Stock market crashes are inevitable, and they can really do some damage to investors’ portfolios.
On the bright side, a market crash offers specific opportunities that could increase investors’ gains. Market history has shown that investors make most of their money during bear markets or when the market sells off above 20%.
If you know the right strategies to make the most out of a market crash, you can turn such a concerning situation into one that is manageable and beneficial.
Here are a few investment moves you can make to use a stock market crash to your advantage.
Practice Dollar-Cost Averaging
Choosing to dollar-cost average your investments is the safest strategy you can do when the stock market is taking a rapid dive. By dollar-cost averaging, investors even out the ups and downs of their purchase prices, usually making them lower in the long run.
Spreading your purchases that way helps minimize the risk since you’re not putting all your investment dollars into the market when it hits a certain price point. That should also help ease your worry over a stock falling significantly the next day.
Dollar-cost averaging is automatic when you invest through a workplace retirement plan. But suppose you’re investing via a tax-advantaged individual retirement account (IRA) or a taxable investment account. In that case, you need to check with your broker if they can make your contributions automatic.
Buy Discounted Stocks and Funds
Significant market declines can compel some investors to sell their holdings, particularly those who borrowed money to bet on stocks and are now facing margin calls. Remember, the goal of investing is to buy low and sell high.
While a stock market crash is a pretty scary situation, it opens the door to the opportunity of buying quality stocks and funds at more affordable prices. For beginner investors, index funds are good options during such a situation. You can purchase them steadily and regularly and get the sleep you need.
Additionally, if you automated your investments by contributing a fixed amount each month, you continue to buy low and sell high even when the market drops. So if stock prices stumble, you receive more shares for your money. But if the prices climb, your shares turn a profit.
Invest from One Sector to Another
Sector rotation is an excellent strategy you can use to counter a major market slump. Sector rotation involves strategically moving from one stock market sector to another to avoid potentially huge drops in a particular sector.
For example, tech stocks appear to perform well when the economy sees substantial growth. On the other hand, when the economy loses momentum, utility stocks and other stocks that are seen as uninteresting often do better.
However, note that sector rotation requires knowing an excellent time to enter and exit the market. And even if you got in at the right time, determining the time to leave can be a challenge. Fortunately, diversified index funds can help you avoid that and keep the stability of your returns.

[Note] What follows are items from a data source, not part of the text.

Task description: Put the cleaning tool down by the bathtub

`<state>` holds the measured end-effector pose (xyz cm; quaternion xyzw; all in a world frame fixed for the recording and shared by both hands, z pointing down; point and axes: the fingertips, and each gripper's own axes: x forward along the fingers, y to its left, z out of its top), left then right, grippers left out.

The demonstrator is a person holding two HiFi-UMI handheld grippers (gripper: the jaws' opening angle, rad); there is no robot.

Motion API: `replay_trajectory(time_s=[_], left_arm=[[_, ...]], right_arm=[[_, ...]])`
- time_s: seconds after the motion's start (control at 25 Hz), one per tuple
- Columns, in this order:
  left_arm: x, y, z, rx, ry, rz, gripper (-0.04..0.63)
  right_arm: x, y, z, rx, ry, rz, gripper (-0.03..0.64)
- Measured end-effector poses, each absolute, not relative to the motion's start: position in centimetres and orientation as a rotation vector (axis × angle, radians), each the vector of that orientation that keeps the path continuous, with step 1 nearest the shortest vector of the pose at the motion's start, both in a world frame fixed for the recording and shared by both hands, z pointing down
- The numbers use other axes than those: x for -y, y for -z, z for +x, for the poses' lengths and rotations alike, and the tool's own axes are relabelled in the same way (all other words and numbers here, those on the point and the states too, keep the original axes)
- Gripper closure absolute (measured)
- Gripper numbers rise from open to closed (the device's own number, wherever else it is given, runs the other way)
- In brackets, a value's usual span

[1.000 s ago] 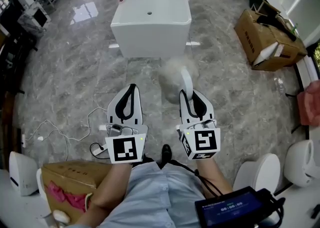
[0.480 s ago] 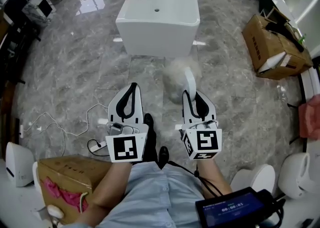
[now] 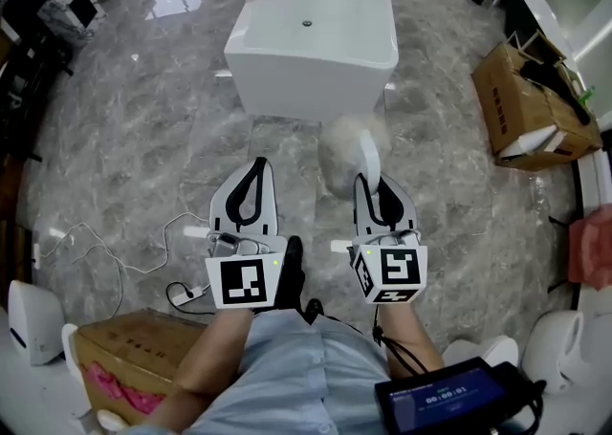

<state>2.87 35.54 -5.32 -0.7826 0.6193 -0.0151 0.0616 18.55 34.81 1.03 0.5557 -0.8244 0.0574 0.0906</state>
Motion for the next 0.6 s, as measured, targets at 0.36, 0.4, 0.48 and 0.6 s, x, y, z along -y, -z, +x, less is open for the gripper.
replay_trajectory(time_s=[0.36,0.4,0.48,0.6], left_arm=[[-25.2,6.3,-1.0,-1.839,0.026,-2.375,0.580],[-24.3,6.5,-1.3,-1.832,0.019,-2.374,0.580],[-22.5,6.7,-1.7,-1.819,0.010,-2.374,0.580],[-20.0,6.6,-1.6,-1.802,0.011,-2.386,0.580]], right_arm=[[-24.4,1.2,15.4,2.435,-0.112,1.693,0.523],[-23.5,1.4,15.3,2.431,-0.103,1.702,0.522],[-22.1,1.8,15.1,2.424,-0.087,1.720,0.522],[-20.2,1.8,15.3,2.411,-0.082,1.742,0.523]])
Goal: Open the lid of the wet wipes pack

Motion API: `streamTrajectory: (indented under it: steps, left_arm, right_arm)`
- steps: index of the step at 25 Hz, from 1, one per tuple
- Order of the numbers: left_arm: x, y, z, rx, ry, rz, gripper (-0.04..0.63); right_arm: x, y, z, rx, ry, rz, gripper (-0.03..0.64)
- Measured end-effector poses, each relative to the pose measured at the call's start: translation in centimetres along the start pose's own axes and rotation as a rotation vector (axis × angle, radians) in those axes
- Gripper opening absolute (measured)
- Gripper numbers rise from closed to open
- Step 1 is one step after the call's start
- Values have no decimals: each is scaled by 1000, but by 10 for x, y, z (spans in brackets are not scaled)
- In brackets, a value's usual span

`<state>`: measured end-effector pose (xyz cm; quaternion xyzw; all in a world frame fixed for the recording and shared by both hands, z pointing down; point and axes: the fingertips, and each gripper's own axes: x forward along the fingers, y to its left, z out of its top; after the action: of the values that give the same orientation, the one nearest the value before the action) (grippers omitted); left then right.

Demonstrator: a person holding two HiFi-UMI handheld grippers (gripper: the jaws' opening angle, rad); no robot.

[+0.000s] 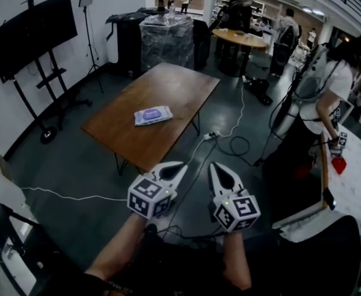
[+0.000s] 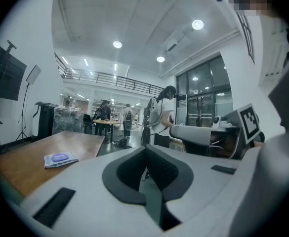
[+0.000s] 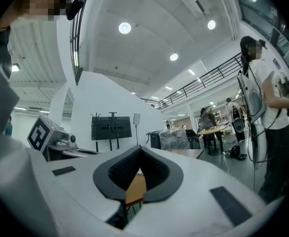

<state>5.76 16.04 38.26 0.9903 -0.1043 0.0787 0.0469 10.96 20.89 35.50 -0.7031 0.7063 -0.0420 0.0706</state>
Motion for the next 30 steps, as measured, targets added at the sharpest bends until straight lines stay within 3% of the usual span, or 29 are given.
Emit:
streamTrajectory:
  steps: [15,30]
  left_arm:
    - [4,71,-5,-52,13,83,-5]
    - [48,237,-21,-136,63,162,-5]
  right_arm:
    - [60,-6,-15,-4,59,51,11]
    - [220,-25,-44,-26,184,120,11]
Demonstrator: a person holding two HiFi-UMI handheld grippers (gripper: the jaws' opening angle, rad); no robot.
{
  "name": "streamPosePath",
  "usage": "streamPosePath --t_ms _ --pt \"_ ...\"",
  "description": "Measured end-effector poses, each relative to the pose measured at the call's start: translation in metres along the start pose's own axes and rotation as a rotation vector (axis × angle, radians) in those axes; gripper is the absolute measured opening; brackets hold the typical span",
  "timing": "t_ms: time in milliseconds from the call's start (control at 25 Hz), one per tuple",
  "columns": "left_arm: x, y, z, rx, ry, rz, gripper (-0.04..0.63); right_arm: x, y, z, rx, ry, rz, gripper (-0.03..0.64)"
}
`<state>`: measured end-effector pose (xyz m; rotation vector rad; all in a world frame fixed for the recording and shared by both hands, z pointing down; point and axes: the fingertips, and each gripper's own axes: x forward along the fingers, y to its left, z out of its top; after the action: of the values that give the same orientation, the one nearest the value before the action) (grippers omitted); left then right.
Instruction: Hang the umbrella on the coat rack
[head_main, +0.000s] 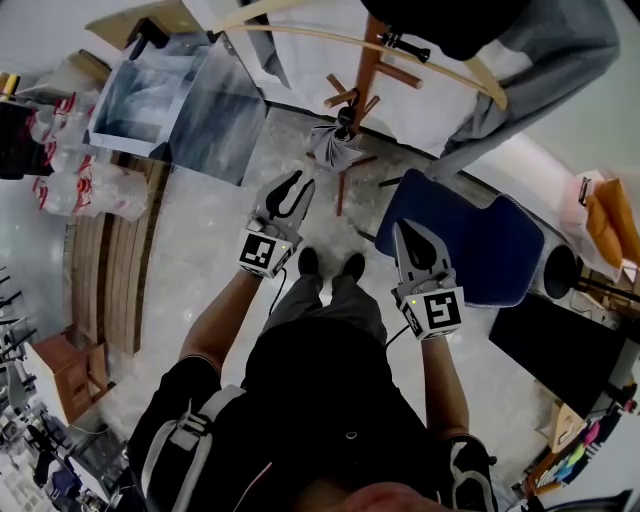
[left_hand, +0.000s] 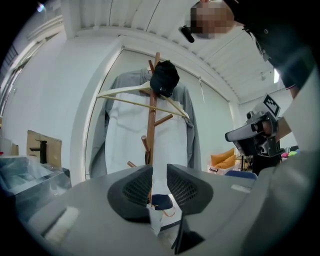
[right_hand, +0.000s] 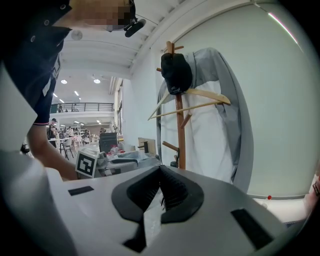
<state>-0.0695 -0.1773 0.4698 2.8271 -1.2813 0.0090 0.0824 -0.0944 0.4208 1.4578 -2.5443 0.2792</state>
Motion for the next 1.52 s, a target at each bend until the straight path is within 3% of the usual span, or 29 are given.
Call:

Diversified index funds have the potential to perform well, regardless of whether a particular sector is surging or falling. So if you’re holding all the market in the first place, you’re already set to financially benefit from any of its sectors’ gains., which could support the other sectors tumbling in the short term.
Reduce Your Losses
Sometimes, reducing your losses is the best investment strategy you can do.
Minimizing your losses not only allows you to set aside money that you can invest for later. It can also let you practice tax-loss harvesting, an investing technique that lets you claim tax losses when you’re investing in a taxable account.
By claiming your losses on your taxes, you offset income with the losses you incur, which may cut your tax bill.
Before you make such a move, consult with a tax expert to avoid performing a wash sale, which occurs when you sell an asset at a loss and then buy that same asset or another that is very similar to the one you sold at a loss.
You can also use an expert advisor (EA) to take care of the investments on your behalf. Remember that some EAs, especially the best ones, are already equipped with tax-loss harvesting capabilities.
Opt for Bonds
Market crashes also provide an opportunity to invest in bonds. Government bonds are usually safe investments, although they generate fewer returns than stocks and other types of bonds.
Still, considering government bonds’ solid repayment history, having some government bonds in your portfolio can give you some peace of mind during a down market.
Investors typically need to buy government bonds from brokers, which can be expensive and difficult for most individual investors. While that is the case, many investment and retirement accounts offer bond funds that have a lot of government bond denominations.
However, not all bond funds contain government bonds. Some can have corporate bonds, which carry more risks than government bonds.
Invest Carefully If You’re Close to Retiring
Investors close to retiring have something to be concerned about during a stock market crash. Tapping into your retirement savings during uncertain market situations is not beneficial, after all.
But if you have carefully prepared for your retirement, you can have better odds of surviving the worst effects and fears of a market slump.
Keep in mind that while you have an aggressive start with your retirement saving, you’re, as much as possible, switching to safer, bond-based investments to keep your savings safe as you get older.
You may even use the bucket strategy, which sets asides a few years of your living expenses in cash, to maintain your lifestyle and shield it from tough times in the markets, such as a crash.
Having that kind of safety net to keep some of your money invested puts you in a position where you can take advantage of a rebound or an increase in the market. Such a thing can be crucial for long-term investors, including those already retired.